To do
Output the data word for word, dropping every image.

Supplied data

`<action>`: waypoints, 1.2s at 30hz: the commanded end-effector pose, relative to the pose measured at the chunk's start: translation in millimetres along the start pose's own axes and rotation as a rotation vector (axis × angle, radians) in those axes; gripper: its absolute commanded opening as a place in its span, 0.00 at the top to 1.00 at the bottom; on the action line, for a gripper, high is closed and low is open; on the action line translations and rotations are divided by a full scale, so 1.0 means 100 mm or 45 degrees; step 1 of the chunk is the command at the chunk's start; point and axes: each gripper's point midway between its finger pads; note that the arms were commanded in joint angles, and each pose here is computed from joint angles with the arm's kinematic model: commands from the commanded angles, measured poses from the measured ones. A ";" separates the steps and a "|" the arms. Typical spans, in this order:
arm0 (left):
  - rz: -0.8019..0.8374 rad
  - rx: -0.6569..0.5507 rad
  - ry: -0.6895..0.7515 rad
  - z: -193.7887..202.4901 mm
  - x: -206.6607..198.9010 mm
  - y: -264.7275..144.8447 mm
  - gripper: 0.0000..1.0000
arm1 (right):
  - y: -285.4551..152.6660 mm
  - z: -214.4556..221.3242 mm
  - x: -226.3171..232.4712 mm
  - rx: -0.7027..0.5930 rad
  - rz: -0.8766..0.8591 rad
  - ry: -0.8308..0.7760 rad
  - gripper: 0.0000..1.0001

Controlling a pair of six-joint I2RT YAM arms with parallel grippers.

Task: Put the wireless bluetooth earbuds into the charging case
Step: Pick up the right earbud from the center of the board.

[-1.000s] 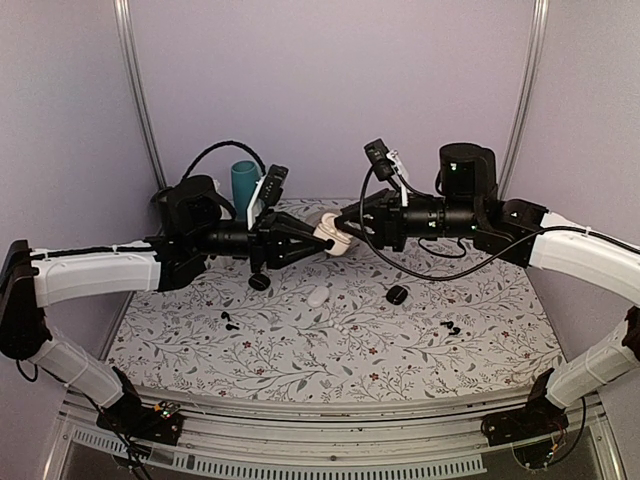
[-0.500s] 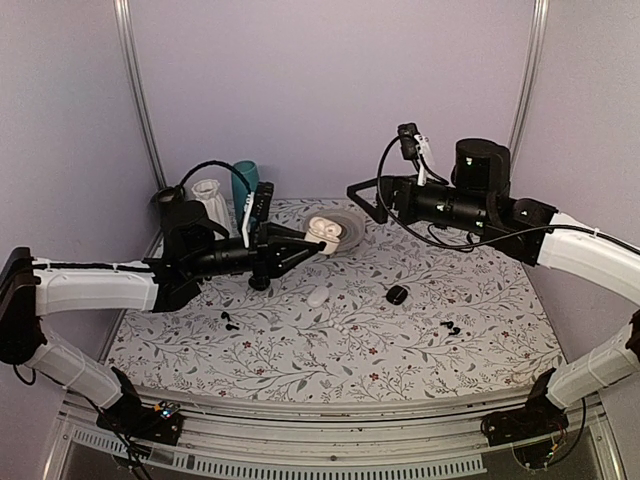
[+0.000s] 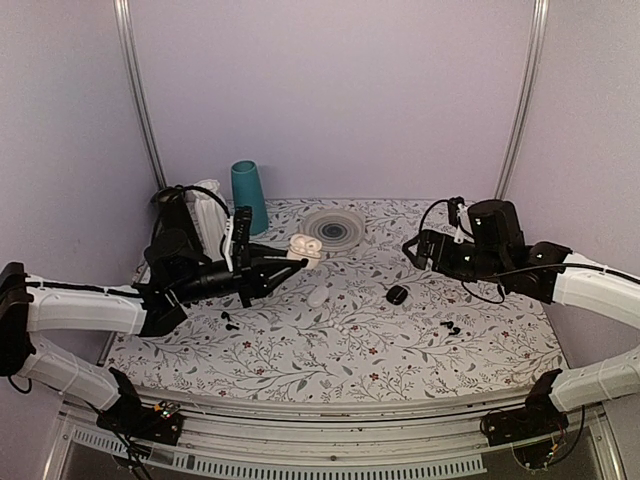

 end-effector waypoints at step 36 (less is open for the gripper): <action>-0.065 -0.039 0.145 -0.68 -0.02 0.06 1.00 | 0.69 0.47 -2.38 0.289 0.712 0.222 0.61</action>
Point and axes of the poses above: each gripper's point midway between its finger pads, its own y axis out along the fingers, its own x axis along the line the jaws close on, z = x × y, and after that the axes turned 1 degree about y, right-handed
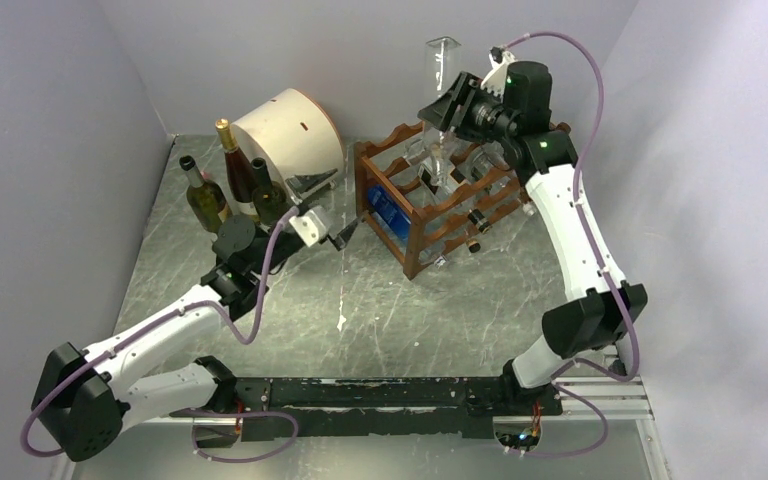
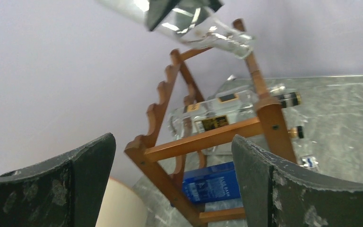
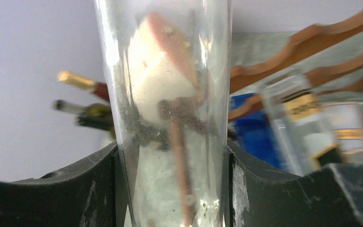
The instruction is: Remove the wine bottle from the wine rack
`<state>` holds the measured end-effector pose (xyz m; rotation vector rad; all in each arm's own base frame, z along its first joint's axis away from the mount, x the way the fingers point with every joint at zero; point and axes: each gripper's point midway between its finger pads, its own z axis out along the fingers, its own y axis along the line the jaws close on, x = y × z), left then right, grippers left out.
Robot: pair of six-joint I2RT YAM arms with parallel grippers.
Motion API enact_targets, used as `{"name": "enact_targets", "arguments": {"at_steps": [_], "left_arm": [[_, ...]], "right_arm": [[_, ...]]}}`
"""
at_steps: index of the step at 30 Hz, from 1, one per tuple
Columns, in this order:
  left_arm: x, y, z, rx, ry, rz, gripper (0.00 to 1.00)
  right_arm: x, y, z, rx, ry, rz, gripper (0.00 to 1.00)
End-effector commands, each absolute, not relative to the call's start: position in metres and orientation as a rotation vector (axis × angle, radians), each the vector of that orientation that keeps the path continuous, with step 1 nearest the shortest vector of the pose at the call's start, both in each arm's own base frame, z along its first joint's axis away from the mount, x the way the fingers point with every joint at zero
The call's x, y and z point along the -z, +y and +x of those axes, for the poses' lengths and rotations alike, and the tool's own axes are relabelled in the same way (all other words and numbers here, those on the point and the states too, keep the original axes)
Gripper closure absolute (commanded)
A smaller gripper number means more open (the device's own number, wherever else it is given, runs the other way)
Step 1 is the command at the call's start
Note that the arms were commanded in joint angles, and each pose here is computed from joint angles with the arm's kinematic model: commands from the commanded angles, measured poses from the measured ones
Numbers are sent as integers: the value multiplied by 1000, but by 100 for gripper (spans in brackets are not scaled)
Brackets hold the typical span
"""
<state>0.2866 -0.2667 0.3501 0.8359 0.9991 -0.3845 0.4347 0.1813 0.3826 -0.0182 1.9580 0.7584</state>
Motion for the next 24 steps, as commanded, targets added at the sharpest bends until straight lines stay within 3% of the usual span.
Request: {"name": "enact_targets", "arguments": {"at_steps": [1, 16, 24], "left_arm": [[-371, -285, 240, 475, 748, 966, 5], [-371, -288, 189, 260, 460, 1076, 18], [-352, -290, 195, 108, 452, 1211, 12]], "right_arm": [[-444, 229, 398, -1229, 1800, 5, 100], [-414, 336, 298, -1864, 1898, 80, 100], [-405, 338, 277, -1935, 1968, 91, 100]]}}
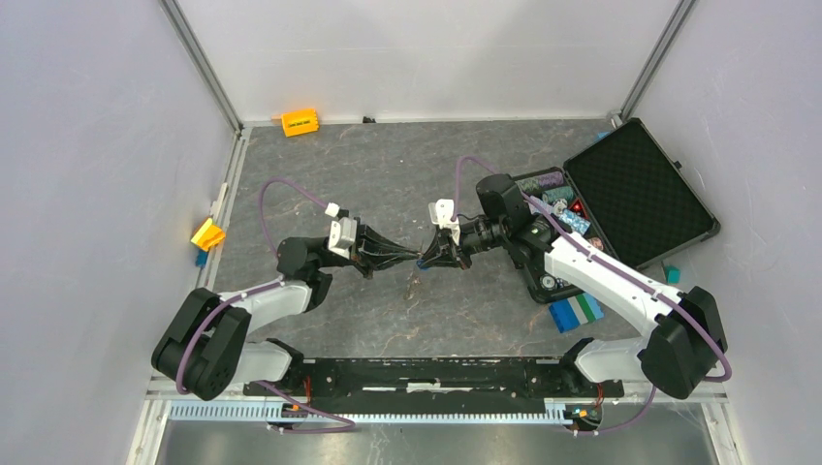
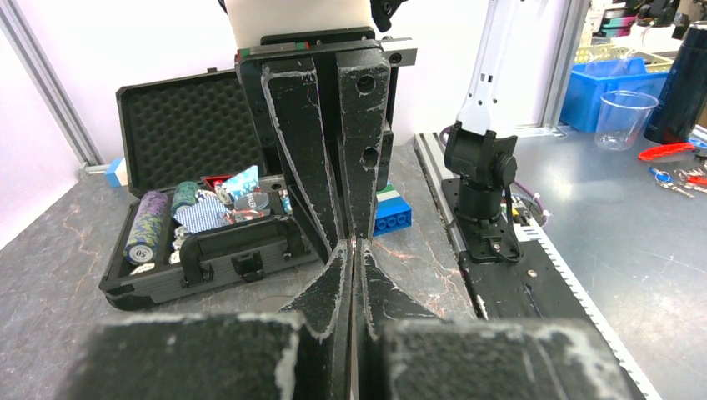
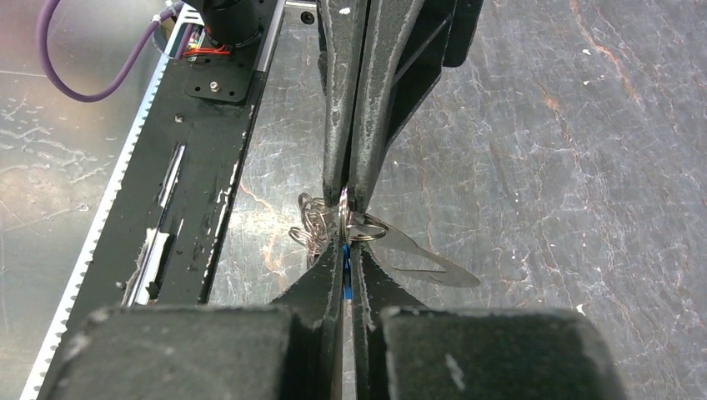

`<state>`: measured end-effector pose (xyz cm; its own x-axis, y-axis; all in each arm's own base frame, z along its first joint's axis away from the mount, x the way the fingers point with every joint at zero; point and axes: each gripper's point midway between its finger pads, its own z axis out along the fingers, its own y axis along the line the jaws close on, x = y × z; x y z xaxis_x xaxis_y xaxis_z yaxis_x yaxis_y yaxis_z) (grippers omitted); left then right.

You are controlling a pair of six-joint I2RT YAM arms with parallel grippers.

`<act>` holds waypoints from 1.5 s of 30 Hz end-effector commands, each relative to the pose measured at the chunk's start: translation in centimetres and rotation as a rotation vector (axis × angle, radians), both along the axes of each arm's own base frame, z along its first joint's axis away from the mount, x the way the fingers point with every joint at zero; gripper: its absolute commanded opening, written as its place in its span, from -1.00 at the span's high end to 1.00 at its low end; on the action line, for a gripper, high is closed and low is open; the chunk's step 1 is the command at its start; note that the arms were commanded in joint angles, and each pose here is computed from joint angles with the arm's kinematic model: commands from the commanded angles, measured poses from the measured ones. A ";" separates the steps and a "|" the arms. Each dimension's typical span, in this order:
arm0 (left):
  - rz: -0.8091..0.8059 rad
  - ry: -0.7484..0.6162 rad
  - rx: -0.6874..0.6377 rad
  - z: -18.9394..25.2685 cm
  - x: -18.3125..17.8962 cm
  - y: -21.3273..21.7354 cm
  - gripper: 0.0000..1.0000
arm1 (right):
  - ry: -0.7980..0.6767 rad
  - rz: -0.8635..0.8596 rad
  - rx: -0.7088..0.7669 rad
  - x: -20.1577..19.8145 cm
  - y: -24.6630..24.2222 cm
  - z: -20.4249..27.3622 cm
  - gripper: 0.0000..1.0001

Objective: Put the keys on the keyring

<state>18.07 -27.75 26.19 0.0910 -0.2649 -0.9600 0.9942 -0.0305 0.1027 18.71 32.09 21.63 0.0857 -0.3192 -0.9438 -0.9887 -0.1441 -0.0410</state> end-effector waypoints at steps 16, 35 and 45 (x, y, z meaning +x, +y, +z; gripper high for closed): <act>0.031 -0.127 -0.047 1.2 -0.1 0.2 0.96 | -0.108 -0.027 -0.016 0.5 -1.0 1.7 1.00; 0.031 -0.110 -0.025 0.6 0.2 0.1 0.96 | -0.142 -0.036 -0.020 1.1 -0.9 3.8 1.00; 0.041 -0.101 -0.028 0.6 0.5 0.0 0.96 | -0.169 -0.053 -0.031 1.1 -1.5 4.2 1.00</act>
<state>18.22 -27.71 25.71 0.1173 -0.2581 -0.9590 0.9919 -0.0178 0.1261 19.32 30.63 23.26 0.1574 -0.3888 -0.9078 -0.9863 -0.1086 -0.1245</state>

Your solution
`<action>`: waypoints, 1.2s at 30hz: the commanded end-effector pose, relative to the pose measured at the chunk's start: translation in millimetres along the start pose's own axes and rotation as a rotation vector (axis × angle, radians) in those axes; gripper: its absolute commanded opening as a place in its span, 0.00 at the top to 1.00 at the bottom; on the action line, for a gripper, high is closed and low is open; on the action line translations and rotations are divided by a full scale, so 1.0 means 100 mm or 45 degrees; step 1 of the chunk is the command at the chunk's start; point and axes: each gripper's point midway between its finger pads; note that the arms were commanded in joint angles, and each pose here is computed from joint angles with the arm's kinematic model: commands from the commanded angles, measured poses from the measured ones. A ";" separates the steps and a "|" the arms. Typical spans, in this order:
arm0 (left):
  - rz: -0.8019..0.8374 rad
  - rx: -0.6569..0.5507 rad
  - ry: -0.6895..0.7515 rad
  - z: -193.7887..202.4901 mm
  - x: -206.6607..198.9010 mm
  - y: -264.7275..144.8447 mm
  - gripper: 0.0000..1.0000
arm1 (right):
  - y: -285.4551..152.6660 mm
  - z: -214.4556..221.3242 mm
  - x: -226.3171..232.4712 mm
  - rx: -0.7027..0.5930 rad
  - rz: -0.8766..0.8591 rad
  - ry: -0.8308..0.7760 rad
  - gripper: 0.0000..1.0001

Controlling a pair of six-joint I2RT YAM arms with parallel grippers.

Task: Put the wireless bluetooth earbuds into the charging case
Step: Pick up the right earbud from the center of the board.

[-1.000s] 
[-0.500s] 
[+0.000s] 

 end-effector waypoints at step 36 (less is open for the gripper): <action>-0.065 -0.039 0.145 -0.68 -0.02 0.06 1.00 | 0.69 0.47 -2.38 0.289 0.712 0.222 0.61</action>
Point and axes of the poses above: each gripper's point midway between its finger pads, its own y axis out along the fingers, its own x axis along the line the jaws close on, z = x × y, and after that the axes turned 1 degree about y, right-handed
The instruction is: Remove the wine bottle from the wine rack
`<state>` holds the measured end-effector pose (xyz m; rotation vector rad; all in each arm's own base frame, z along its first joint's axis away from the mount, x the way the fingers point with every joint at zero; point and axes: each gripper's point midway between its finger pads, its own z axis out along the fingers, its own y axis along the line the jaws close on, x = y × z), left then right, grippers left out.
Robot: pair of six-joint I2RT YAM arms with parallel grippers.
Motion API enact_targets, used as `{"name": "enact_targets", "arguments": {"at_steps": [_], "left_arm": [[_, ...]], "right_arm": [[_, ...]]}}`
"""
at_steps: index of the step at 30 Hz, from 1, one per tuple
Columns, in this order:
  left_arm: x, y, z, rx, ry, rz, gripper (0.00 to 1.00)
  right_arm: x, y, z, rx, ry, rz, gripper (0.00 to 1.00)
End-effector commands, each absolute, not relative to the call's start: position in metres and orientation as a rotation vector (axis × angle, radians), each the vector of that orientation that keeps the path continuous, with step 1 nearest the shortest vector of the pose at the call's start, both in each arm's own base frame, z along its first joint's axis away from the mount, x the way the fingers point with every joint at zero
The call's x, y and z point along the -z, +y and +x of those axes, for the poses' lengths and rotations alike, and the tool's own axes are relabelled in the same way (all other words and numbers here, those on the point and the states too, keep the original axes)
Gripper closure absolute (commanded)
A smaller gripper number means more open (the device's own number, wherever else it is given, runs the other way)
Step 1 is the command at the call's start
Note that the arms were commanded in joint angles, and each pose here is computed from joint angles with the arm's kinematic model: commands from the commanded angles, measured poses from the measured ones
Numbers are sent as integers: the value multiplied by 1000, but by 100 for gripper (spans in brackets are not scaled)
Brackets hold the typical span
"""
<state>0.2866 -0.2667 0.3501 0.8359 0.9991 -0.3845 0.4347 0.1813 0.3826 -0.0182 1.9580 0.7584</state>
Motion for the next 24 steps, as commanded, targets added at the sharpest bends until straight lines stay within 3% of the usual span.
Request: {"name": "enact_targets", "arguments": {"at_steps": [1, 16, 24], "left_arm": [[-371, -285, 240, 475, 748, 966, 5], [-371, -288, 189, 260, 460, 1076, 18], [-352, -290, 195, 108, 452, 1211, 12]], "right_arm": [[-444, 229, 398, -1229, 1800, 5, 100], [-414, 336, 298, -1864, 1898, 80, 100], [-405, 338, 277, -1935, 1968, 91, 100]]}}

`<state>`: measured end-effector pose (xyz cm; its own x-axis, y-axis; all in each arm's own base frame, z along its first joint's axis away from the mount, x the way the fingers point with every joint at zero; point and axes: each gripper's point midway between its finger pads, its own z axis out along the fingers, its own y axis along the line the jaws close on, x = y × z; x y z xaxis_x xaxis_y xaxis_z yaxis_x yaxis_y yaxis_z) (grippers omitted); left then right.

You are controlling a pair of six-joint I2RT YAM arms with parallel grippers.

`<act>` holds waypoints from 1.5 s of 30 Hz end-effector commands, each relative to the pose measured at the chunk's start: translation in centimetres and rotation as a rotation vector (axis × angle, radians), both along the axes of each arm's own base frame, z along its first joint's axis away from the mount, x the way the fingers point with every joint at zero; gripper: its absolute commanded opening, written as its place in its span, from -1.00 at the span's high end to 1.00 at its low end; on the action line, for a gripper, high is closed and low is open; the chunk's step 1 is the command at its start; note that the arms were commanded in joint angles, and each pose here is computed from joint angles with the arm's kinematic model: commands from the commanded angles, measured poses from the measured ones. A ";" separates the steps and a "|" the arms. Each dimension's typical span, in this order:
arm0 (left):
  - rz: -0.8091..0.8059 rad
  - ry: -0.7484..0.6162 rad
  - rx: -0.6874..0.6377 rad
  - z: -18.9394..25.2685 cm
  - x: -18.3125..17.8962 cm
  - y: -21.3273..21.7354 cm
  - gripper: 0.0000..1.0000
arm1 (right):
  - ry: -0.7980..0.6767 rad
  - rz: -0.8635..0.8596 rad
  - rx: -0.7088..0.7669 rad
  - x: -20.1577..19.8145 cm
  - y: -24.6630..24.2222 cm
  - z: -20.4249..27.3622 cm
  - gripper: 0.0000..1.0001

Objective: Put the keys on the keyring

<state>18.07 -27.75 26.19 0.0910 -0.2649 -0.9600 0.9942 -0.0305 0.1027 18.71 32.09 21.63 0.0857 -0.3192 -0.9438 -0.9887 -0.1441 -0.0410</state> end-effector waypoints at steps 16, 35 and 45 (x, y, z meaning +x, +y, +z; gripper high for closed): <act>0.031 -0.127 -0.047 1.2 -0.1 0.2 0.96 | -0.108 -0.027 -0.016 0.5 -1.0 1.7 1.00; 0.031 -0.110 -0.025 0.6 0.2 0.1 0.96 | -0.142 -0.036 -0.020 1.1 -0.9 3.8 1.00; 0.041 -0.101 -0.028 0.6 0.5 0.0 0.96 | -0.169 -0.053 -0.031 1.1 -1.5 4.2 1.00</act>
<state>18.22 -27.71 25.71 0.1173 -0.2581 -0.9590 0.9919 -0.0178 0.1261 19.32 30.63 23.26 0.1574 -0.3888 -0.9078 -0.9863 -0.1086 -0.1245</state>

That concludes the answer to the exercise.